Lincoln’s commitment to the 13TH Amendment in 1865, shortly before his death, is the greatest justification for his being labeled the Great Emancipator, as his role in this process was Herculean! However, Lincoln’s premature death left the march toward equality far from the finish line. So in a broader sense, can you label someone who served a critical but limited role in this multi-generational story, the pinnacle position?
I believe the answer to the question of why Lincoln separated African-American civil rights from the issue of emancipation is to be found, like many of his distinctions, in his training within the law. In Angels and Ages: A Short Book on Darwin, Lincoln and Modern Life, his study of the two titans of 19th-century thought, Adam Gopnik offers as a paradigm the idea that “When Lincoln proposed a cult of the law, he meant it, and we miss the thread of continuity in his life if we miss the passion of his belief in dispassion” (Gopnik 58). He continues later to suggest that “For Lincoln, the language of legal argument wasthe true language of liberal eloquence” (Gopnik 59).

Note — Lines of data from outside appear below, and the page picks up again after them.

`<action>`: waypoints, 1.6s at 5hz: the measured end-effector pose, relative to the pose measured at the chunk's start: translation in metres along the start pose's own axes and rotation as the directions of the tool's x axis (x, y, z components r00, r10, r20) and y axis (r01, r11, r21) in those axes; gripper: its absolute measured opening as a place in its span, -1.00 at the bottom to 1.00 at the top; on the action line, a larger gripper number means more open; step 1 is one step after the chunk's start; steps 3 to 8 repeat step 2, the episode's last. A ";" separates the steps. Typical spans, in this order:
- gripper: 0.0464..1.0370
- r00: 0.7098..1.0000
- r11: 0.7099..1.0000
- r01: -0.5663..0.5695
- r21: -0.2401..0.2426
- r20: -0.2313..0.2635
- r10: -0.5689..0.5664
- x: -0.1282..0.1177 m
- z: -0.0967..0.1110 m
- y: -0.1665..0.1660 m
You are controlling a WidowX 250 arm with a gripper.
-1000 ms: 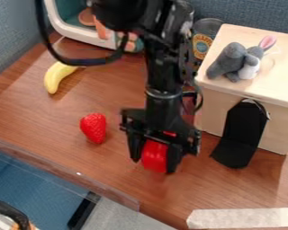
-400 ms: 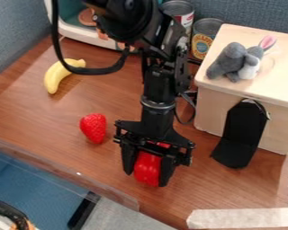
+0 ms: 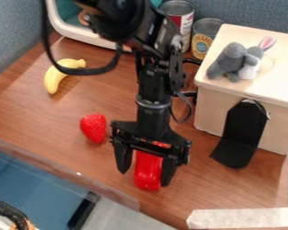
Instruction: Move the red object to the lower side of the table.
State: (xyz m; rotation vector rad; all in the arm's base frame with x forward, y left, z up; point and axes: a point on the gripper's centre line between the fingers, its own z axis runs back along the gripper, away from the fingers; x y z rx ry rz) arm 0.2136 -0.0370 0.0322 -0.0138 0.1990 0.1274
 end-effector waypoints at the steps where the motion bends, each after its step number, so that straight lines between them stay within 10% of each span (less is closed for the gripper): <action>1: 0.93 0.991 0.999 0.043 -0.013 0.128 -0.041 -0.009 0.028 -0.007; 2: 0.93 0.981 0.999 0.039 -0.032 0.194 -0.033 -0.017 0.046 -0.006; 8: 0.93 0.981 0.999 0.039 -0.032 0.194 -0.033 -0.017 0.046 -0.006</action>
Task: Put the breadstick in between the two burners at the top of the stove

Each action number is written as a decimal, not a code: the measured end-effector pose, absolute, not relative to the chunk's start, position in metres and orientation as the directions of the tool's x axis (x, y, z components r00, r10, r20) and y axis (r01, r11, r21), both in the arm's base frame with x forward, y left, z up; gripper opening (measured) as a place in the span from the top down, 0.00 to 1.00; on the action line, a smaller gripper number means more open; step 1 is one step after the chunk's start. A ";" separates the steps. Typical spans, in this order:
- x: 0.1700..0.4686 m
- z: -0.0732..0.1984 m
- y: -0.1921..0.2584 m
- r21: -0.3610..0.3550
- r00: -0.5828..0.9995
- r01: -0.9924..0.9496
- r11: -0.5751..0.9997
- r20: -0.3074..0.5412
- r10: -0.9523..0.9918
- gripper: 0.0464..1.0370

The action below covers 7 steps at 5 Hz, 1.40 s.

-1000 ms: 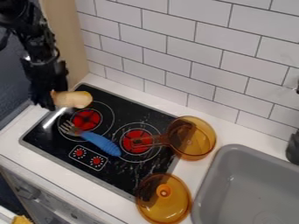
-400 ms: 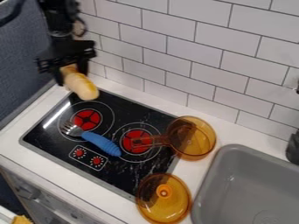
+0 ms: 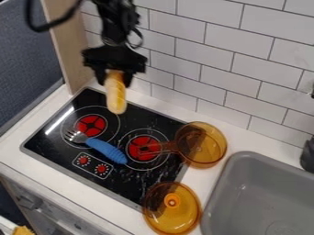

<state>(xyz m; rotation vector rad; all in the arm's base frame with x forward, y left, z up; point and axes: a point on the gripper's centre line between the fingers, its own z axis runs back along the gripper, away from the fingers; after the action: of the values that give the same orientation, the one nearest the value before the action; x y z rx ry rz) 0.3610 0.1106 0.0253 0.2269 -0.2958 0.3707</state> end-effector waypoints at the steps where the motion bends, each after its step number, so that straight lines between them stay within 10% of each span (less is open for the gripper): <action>1: 0.375 0.006 0.100 0.141 0.945 -0.188 0.972 0.295 0.140 0.40; 7: 0.383 -0.051 0.082 0.068 0.981 0.062 0.996 0.181 -0.074 0.32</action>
<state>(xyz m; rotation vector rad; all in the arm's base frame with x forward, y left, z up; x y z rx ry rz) 0.3826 0.0819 -0.0515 0.0620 -0.1841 -0.0684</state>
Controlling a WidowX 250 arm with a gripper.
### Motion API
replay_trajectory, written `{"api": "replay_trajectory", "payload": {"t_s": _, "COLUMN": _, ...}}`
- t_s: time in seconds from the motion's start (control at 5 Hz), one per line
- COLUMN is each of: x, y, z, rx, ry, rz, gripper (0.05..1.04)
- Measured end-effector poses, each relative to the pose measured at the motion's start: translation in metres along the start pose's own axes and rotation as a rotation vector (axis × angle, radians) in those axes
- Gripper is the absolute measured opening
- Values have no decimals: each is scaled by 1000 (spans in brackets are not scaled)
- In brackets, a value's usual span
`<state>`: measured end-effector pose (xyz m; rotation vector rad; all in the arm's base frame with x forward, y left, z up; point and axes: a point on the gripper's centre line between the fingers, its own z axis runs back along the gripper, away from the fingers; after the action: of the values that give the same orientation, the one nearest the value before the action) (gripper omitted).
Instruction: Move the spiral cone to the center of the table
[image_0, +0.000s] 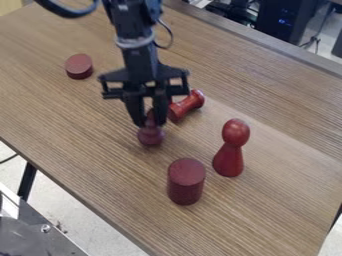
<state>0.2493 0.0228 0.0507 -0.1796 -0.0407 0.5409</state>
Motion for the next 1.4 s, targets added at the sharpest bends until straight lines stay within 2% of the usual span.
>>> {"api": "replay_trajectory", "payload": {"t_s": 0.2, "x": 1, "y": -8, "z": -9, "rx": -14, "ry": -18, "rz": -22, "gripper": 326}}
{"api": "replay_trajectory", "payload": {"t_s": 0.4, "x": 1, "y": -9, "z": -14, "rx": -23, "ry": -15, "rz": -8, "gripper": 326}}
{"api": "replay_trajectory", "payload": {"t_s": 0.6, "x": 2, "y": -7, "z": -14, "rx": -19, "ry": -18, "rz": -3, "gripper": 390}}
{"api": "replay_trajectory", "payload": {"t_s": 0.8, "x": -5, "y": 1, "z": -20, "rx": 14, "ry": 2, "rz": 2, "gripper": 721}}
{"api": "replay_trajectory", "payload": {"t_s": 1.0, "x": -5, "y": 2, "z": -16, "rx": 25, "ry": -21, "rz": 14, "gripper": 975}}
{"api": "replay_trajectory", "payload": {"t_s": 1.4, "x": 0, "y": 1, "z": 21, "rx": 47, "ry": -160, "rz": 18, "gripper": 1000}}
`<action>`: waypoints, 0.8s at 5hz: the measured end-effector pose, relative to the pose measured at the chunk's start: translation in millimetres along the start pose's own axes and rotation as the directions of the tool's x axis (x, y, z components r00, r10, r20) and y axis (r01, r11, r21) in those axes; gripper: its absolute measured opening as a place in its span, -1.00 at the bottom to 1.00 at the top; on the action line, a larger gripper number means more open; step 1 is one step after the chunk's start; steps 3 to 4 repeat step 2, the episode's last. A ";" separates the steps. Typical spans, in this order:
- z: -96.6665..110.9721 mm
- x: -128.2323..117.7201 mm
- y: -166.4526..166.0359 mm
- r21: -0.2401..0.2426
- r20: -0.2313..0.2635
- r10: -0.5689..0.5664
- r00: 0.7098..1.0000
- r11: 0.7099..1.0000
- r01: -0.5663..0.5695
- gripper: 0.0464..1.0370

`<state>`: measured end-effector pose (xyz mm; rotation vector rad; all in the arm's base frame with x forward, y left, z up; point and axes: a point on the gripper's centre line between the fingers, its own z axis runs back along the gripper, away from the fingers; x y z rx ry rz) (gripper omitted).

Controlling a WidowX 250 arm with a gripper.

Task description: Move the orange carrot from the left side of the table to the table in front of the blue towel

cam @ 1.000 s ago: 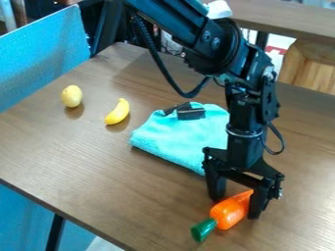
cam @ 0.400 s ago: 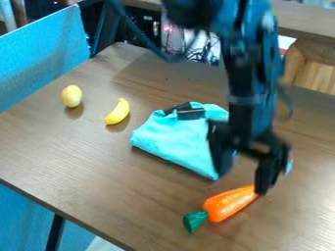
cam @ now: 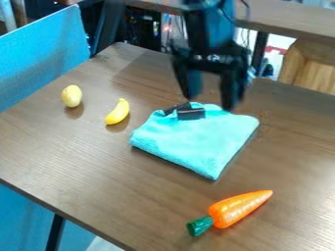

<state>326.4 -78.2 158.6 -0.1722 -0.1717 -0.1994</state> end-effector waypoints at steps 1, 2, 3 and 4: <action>-8.5 13.0 43.3 0.079 -0.046 0.013 0.999 0.997 -0.009 0.94; -22.4 19.8 59.4 0.105 -0.096 0.006 0.995 0.994 0.004 0.94; -22.4 19.8 59.4 0.105 -0.096 0.006 0.995 0.994 0.004 0.94; -22.4 19.8 59.4 0.105 -0.096 0.006 0.995 0.994 0.004 0.94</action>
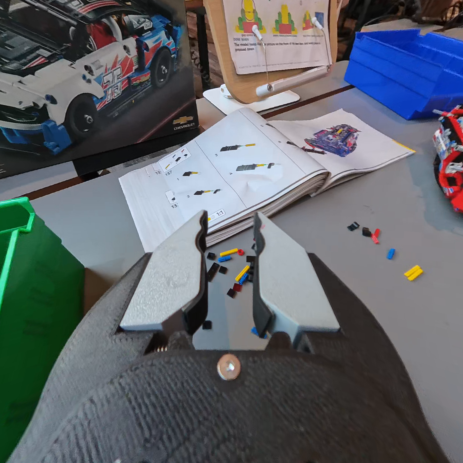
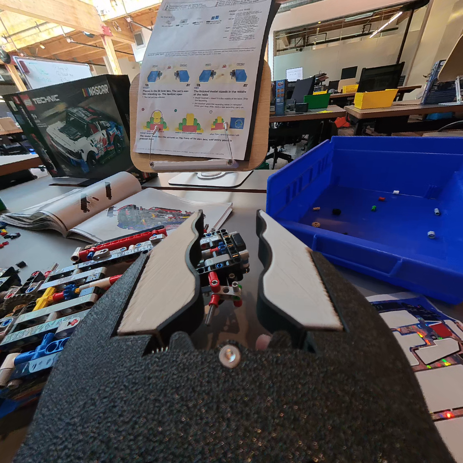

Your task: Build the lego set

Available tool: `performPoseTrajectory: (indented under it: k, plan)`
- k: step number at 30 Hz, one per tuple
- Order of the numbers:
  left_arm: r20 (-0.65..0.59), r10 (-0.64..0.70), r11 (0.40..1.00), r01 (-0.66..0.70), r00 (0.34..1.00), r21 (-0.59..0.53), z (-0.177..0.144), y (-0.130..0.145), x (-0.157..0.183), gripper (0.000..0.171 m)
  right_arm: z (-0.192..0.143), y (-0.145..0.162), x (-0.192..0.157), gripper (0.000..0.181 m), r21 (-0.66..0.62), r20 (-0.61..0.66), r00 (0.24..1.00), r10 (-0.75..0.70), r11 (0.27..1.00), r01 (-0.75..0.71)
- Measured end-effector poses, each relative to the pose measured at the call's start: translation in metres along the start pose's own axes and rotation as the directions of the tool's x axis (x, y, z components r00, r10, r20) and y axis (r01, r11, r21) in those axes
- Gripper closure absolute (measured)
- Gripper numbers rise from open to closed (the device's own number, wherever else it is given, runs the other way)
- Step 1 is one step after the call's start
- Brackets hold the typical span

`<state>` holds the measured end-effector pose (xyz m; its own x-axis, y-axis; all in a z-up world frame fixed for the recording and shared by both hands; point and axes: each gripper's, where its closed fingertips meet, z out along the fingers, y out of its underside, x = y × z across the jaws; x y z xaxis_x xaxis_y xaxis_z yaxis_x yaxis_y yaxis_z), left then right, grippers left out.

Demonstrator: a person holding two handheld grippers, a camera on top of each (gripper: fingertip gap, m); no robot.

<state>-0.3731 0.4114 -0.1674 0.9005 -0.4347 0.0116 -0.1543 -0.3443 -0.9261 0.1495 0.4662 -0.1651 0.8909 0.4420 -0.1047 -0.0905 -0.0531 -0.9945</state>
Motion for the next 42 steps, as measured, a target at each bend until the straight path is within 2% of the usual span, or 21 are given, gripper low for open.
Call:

In terms of emancipation, one is either legally held as a slave or he is not. Equality is a more elusive concept. Are people equal in terms of property rights, voting rights, natural rights, or social rights? The 1960s saw this same ambiguous understanding play out in the fight against Jim Crow oppression in the South. The 1964 Civil Rights Act had to be followed up with the Voting Rights Act of 1965. These historic measures came a full decade after the Supreme Court issued its landmark decision requiring equal access to education through the Brown v Board of Education case of 1954. These rights were achieved piecemeal but would have faced great difficulty if enveloped in an intact package. Lincoln faced similar hurdles. The one true understanding of equality held by Lincoln was that of natural rights being essential for all human beings.
50 years ago, Martin Luther King gave his “I have a dream” speech on President Lincoln’s very doorstep, and a whole generation grew up thinking Lincoln was our nation’s first great civil rights leader. But to Lincoln and his contemporaries, emancipating slaves and finding their rightful place in white America were almost totally separate issues. Frederick Douglass nailed it in a single sentence: “Though Mr. Lincoln shared the prejudices of his white fellow-countrymen against the Negro, it is hardly necessary to say that in his heart of hearts he loathed and hated slavery.”